The negroes, belonging to two men named Arnold and Connor, had been kindly taken in charge by some obliging officers of the Underground Railroad, immediately on their arrival in Aurora, and spirited away a short distance in the country, where they were arrested and brought back to town. Here a party of abolitionists attempted to rescue them from the hands of the officers, when a general fight ensued, in which knives, stones and pistols were freely used. The owners of the slaves, assisted by some friends from the other side of the river, finally dispersed the rescuers, and safely bore the negroes back. No one was seriously injured in the encounter, though the fight at one time presented rather an alarming phase.— Cincinnati Commercial, May 9.

But the same paper of the 10th says:

“The version of the affair at Aurora, In., given by us yesterday, was grossly incorrect. The two colored men were seized without warrant and without proof that they were fugitives, simply in the hope of getting a reward. They were taken to Lawrenceburg for confinement in the county jail, but the officers refused to recognize the authority of their captors. They were then carried back to Aurora, and there threatened and abused until the indignation of the community against the men who had arrested them began to be expressed in such unmistakable terms that they let their prisoners go. The latter had not passed the corporation limits, however, before they were pursued by a rowdy mob, against whom they bravely defended themselves, levelling a number of their assailants to the ground. Being at last overcome, they were bound with cords, and horribly beaten with brass knuckles. Soon after. their master, a Baptist preacher, of Boone County, Kentucky, arrived, but was so shocked at the treatment his men had received that he refused to give any reward his their captors, and said he had much rather the runaways had gone to Canada than received such inhuman abuse.

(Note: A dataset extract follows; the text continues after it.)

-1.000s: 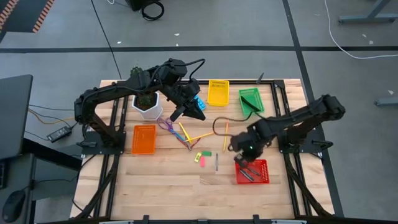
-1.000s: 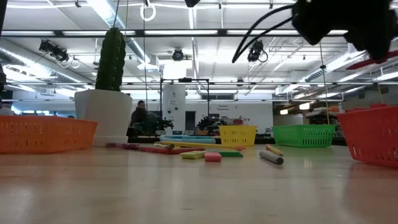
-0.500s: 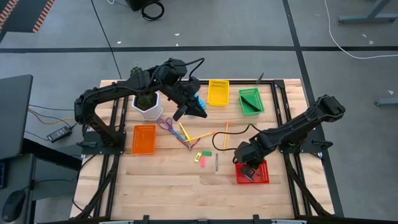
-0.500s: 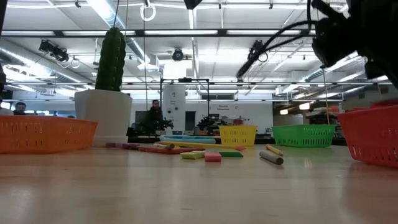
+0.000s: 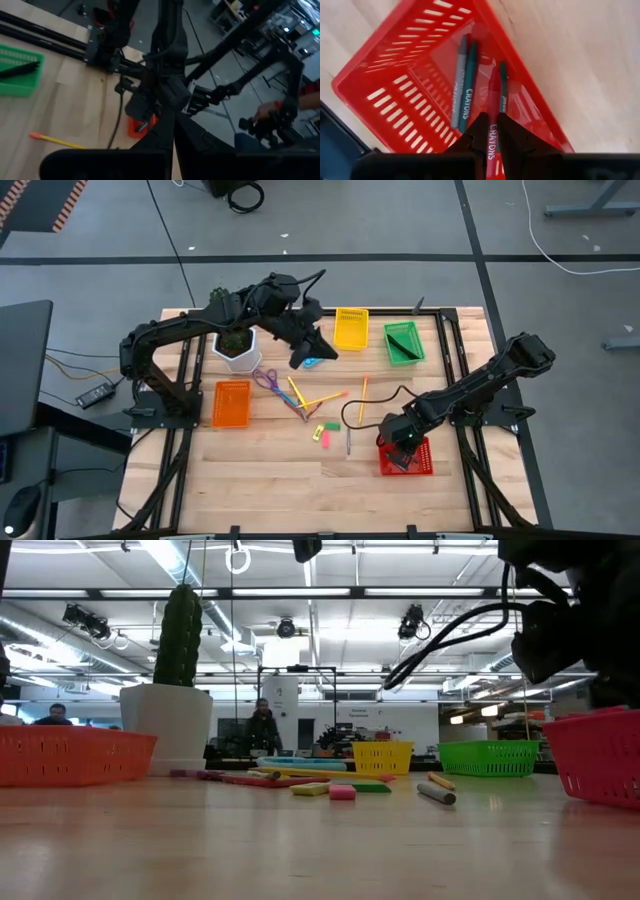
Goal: Sort crayons/erasers/pens/pencils in bins
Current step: Put the right red crayon into the red bin, then put the left yellow pencil into the yellow bin
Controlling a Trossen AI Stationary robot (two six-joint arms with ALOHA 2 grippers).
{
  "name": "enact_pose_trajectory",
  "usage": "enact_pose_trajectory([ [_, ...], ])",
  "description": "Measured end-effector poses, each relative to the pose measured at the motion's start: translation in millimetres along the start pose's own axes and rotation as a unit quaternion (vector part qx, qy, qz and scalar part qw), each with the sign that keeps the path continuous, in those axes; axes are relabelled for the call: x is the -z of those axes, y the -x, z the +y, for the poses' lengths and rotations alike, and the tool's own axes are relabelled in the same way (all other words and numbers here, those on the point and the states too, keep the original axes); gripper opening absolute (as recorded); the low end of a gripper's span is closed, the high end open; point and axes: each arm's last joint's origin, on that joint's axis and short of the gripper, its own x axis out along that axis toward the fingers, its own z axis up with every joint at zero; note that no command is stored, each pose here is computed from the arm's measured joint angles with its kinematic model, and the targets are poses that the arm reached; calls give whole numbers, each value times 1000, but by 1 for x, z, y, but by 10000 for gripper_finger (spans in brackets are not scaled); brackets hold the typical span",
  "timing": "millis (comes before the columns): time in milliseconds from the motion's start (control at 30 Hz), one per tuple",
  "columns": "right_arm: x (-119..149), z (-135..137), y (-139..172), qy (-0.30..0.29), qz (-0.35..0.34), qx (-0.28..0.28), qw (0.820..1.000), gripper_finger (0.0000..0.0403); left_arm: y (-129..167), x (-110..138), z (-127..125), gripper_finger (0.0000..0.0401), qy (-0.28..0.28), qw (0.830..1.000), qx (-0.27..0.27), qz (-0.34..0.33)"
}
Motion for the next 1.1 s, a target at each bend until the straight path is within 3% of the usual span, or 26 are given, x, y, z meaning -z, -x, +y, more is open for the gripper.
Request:
enact_pose_trajectory([
  [500,2,-10,-10,61,-6,15,998,39,0,-5,1,17,28,998,-40,-40],
  [900,1,-10,-10,71,-24,22,997,98,-5,-3,-6,7,26,997,-56,-44],
  [1100,2,-7,-6,50,2,10,999,107,-7,-2,-8,24,25,997,-54,-42],
])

“The statement in the Enquirer's account respecting the ‘mob of abolitionists’ is entirely untrue. The people of Aurora have never interfered with the institutions of the Kentuckians, and their indignation was aroused solely by the officious malignity of the parties who volunteered, without legal authority and without evidence, the arrest of the negroes. Their hostility seeks the employment of moral weapons only. The reaction against the Democracy of the town is overwhelming. The large German population have declared that hereafter they will act with the Republicans.”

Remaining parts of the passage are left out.